## Your instructions
Return only the tail of the data below, word for word: the line with "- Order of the" and each line after it through the final one.
Information provided: Begin
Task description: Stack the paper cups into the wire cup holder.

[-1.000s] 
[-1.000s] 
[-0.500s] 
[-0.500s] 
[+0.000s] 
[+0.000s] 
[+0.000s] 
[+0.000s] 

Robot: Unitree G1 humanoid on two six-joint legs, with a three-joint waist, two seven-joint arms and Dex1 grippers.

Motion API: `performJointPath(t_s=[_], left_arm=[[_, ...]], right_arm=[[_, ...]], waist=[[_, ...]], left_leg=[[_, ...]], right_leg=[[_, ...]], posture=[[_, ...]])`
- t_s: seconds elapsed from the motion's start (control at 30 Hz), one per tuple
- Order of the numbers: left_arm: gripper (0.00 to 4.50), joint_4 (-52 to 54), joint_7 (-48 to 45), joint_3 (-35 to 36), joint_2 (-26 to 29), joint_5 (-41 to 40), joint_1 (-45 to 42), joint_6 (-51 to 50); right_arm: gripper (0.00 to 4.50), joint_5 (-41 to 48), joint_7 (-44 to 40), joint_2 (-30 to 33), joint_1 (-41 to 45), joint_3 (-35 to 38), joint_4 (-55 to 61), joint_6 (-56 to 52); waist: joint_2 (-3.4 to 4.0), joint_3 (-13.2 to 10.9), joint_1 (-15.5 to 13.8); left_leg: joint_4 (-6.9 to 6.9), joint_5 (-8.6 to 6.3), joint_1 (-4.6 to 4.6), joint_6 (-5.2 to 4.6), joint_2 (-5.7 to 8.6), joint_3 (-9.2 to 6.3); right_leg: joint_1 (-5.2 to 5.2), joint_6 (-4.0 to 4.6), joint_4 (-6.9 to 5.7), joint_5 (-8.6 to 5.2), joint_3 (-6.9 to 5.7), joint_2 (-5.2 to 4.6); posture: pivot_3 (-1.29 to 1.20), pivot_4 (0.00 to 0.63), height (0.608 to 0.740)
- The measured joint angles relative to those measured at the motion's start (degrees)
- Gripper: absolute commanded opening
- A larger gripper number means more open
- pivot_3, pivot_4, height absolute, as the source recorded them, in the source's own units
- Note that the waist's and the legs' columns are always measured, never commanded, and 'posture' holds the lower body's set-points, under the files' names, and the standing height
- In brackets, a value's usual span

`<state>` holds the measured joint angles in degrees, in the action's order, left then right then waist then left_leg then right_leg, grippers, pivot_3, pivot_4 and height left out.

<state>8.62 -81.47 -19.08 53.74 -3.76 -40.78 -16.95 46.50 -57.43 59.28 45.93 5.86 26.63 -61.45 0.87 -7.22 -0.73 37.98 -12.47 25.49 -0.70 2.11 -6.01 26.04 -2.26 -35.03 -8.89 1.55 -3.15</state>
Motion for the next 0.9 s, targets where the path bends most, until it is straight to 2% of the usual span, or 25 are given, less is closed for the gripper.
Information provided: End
## Solution to this task
- Order of the numbers: left_arm: gripper (0.00 to 4.50), joint_4 (-52 to 54), joint_7 (-48 to 45), joint_3 (-35 to 36), joint_2 (-26 to 29), joint_5 (-41 to 40), joint_1 (-45 to 42), joint_6 (-51 to 50); right_arm: gripper (0.00 to 4.50), joint_5 (-41 to 48), joint_7 (-44 to 40), joint_2 (-30 to 33), joint_1 (-41 to 45), joint_3 (-35 to 38), joint_4 (-55 to 61), joint_6 (-56 to 52); waist: joint_2 (-3.4 to 4.0), joint_3 (-13.2 to 10.9), joint_1 (-15.5 to 13.8); left_leg: joint_4 (-6.9 to 6.9), joint_5 (-8.6 to 6.3), joint_1 (-4.6 to 4.6), joint_6 (-5.2 to 4.6), joint_2 (-5.7 to 8.6), joint_3 (-9.2 to 6.3); right_leg: joint_1 (-5.2 to 5.2), joint_6 (-4.0 to 4.6), joint_4 (-6.9 to 5.7), joint_5 (-8.6 to 5.2), joint_3 (-6.9 to 5.7), joint_2 (-5.2 to 4.6); posture: pivot_3 (-1.29 to 1.20), pivot_4 (0.00 to 0.63), height (0.608 to 0.740)
- The measured joint angles relative to those measured at the motion's start (degrees)
- Gripper: absolute commanded opening
- A larger gripper number means more open
- pivot_3, pivot_4, height absolute, as the source recorded them, in the source's own units
- Note that the waist's and the legs' columns are always measured, never commanded, and 'posture' holds the lower body's set-points, under the files' names, and the standing height
- In brackets, a value's usual span

`<state>` holds the measured joint angles in degrees, in the action's order, left then right then waist then left_leg then right_leg, grippers, pivot_3, pivot_4 and height left out.

<state>8.62 -81.47 -19.08 53.74 -3.76 -40.78 -16.95 46.50 -57.43 59.28 45.93 5.86 26.63 -61.45 0.87 -7.22 -0.73 37.98 -12.47 25.49 -0.70 2.11 -6.01 26.04 -2.26 -35.03 -8.89 1.55 -3.15</state>
Motion for the next 0.9 s, targets where the path bends most, until it is straight to 2% of the usual span, or 25 are given, less is closed for the gripper.

The full answer has now been given.